Teams fordern 60 000 Euro Startgeld vom Giro

Von Matthias Seng

20.04.2005  |  48 Stunden sind nach dem Ultimatum des AIGCP (Verband der Radsport-Profiteams)-Präsidenten Patrick Lefevre an den Giro-Veranstalter Angelo Zomegan verstrichen, ohne dass sich in der Frage der Giro-Teilnahme der ProTour-Teams etwas bewegt hätte. „Beide Seiten sind regelrecht ineinander verkeilt“, sagte Lefevre der belgischen Zeitung De Telegraaf.

Lefevre, der zugleich Teamchef des belgischen Rennstalls Quick.Step ist, hatte am Sonntag am Randes des Amstel Gold Race 60.000 Euro für jedes ProTour-Team verlangt, das am Giro teilnehmen soll.

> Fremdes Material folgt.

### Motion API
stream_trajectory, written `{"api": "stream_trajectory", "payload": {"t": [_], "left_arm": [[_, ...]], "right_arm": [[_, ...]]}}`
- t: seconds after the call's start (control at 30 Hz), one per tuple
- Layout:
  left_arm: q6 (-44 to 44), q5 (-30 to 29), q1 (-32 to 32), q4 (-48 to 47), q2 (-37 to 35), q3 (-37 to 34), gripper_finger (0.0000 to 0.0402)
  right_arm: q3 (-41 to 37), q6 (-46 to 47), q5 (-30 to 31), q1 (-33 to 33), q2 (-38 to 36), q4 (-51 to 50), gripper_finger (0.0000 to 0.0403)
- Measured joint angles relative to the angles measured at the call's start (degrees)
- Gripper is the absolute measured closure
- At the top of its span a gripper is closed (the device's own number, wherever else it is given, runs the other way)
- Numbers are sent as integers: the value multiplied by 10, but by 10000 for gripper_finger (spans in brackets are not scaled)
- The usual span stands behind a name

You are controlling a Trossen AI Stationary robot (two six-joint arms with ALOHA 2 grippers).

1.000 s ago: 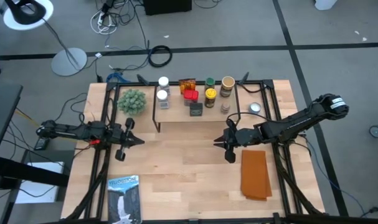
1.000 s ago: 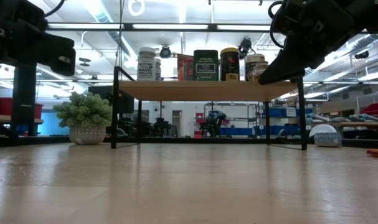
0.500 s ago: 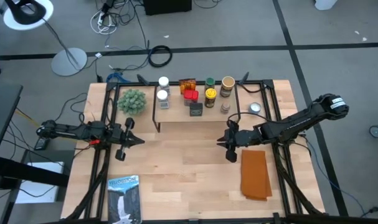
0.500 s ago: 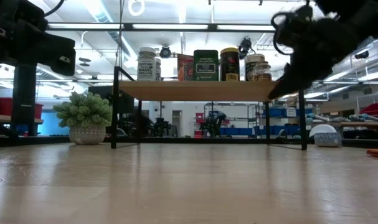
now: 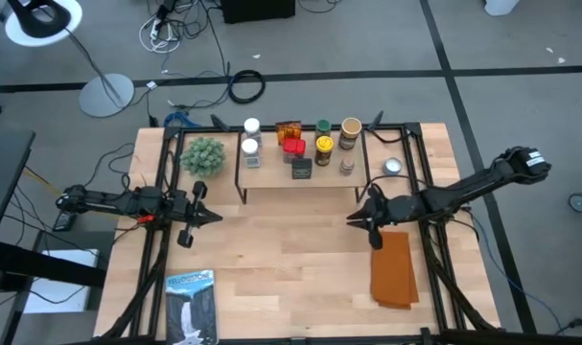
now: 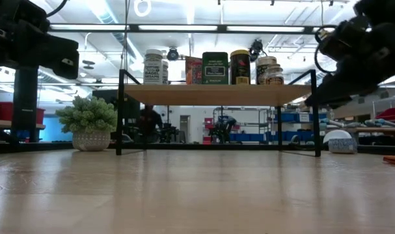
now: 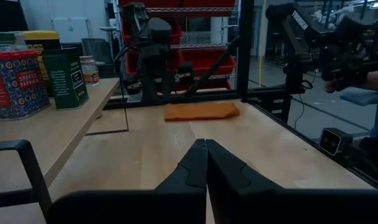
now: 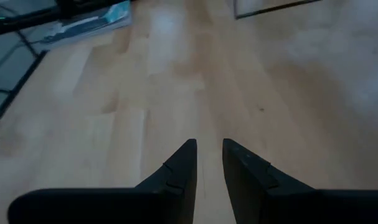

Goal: Shelf spices
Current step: Return to Home Position

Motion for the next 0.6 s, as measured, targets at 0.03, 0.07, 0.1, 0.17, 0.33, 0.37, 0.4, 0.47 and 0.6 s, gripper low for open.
{"api": "stream_trajectory", "payload": {"t": [0.03,0.07,0.1,0.17,0.33,0.37,0.4,0.47,0.6], "left_arm": [[0,0,0,0,0,0,396],[0,0,0,0,0,0,396],[0,0,0,0,0,0,396],[0,0,0,0,0,0,396],[0,0,0,0,0,0,396],[0,0,0,0,0,0,396],[0,0,0,1,0,0,396],[0,0,0,1,0,0,396],[0,0,0,11,0,0,396]], "right_arm": [[-10,-4,-12,-7,-15,2,325],[-21,-7,-25,-14,-31,2,325],[-32,-9,-35,-20,-45,2,325],[-50,-9,-40,-32,-70,5,325],[-106,-9,-41,-43,-128,24,325],[-112,-10,-41,-43,-138,21,325],[-111,-6,-41,-44,-146,15,325],[-112,-4,-41,-46,-159,-16,325],[-112,44,-44,-54,-156,-108,325]]}}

Andernfalls würde die Mannschaften die Traditionsrundfahrt boykottieren. Die von den Teams geforderte Summe steht zwar im Einklang mit den ProTour-Regeln des Weltradsportverbands UCI. Allerdings ist formell keine der drei Rundfahrten „eingetragenes Mitglied“ der ProTour. Sie haben bis jetzt auch noch nicht den dafür vorgesehen „Mitgliedsbeitrag“ gezahlt und machen keine Anstalten, das in nächster Zeit zu tun.

Alle Seiten – UCI/ProTour, Veranstalter, Teams und Fahrer - liegen also drei Wochen vor der ersten großen Rundfahrt des Jahres auf Konfrontationskurs. Immerhin: Man redet noch miteinander. „Wir werden uns am Donnerstag zusammensetzen“, kündigte Lefevre an. Und Zomegan bestätigte, dass er sich heute noch mit den Team-Managern der ProTour-Mannschaften treffen würde, falls diese das wünschten.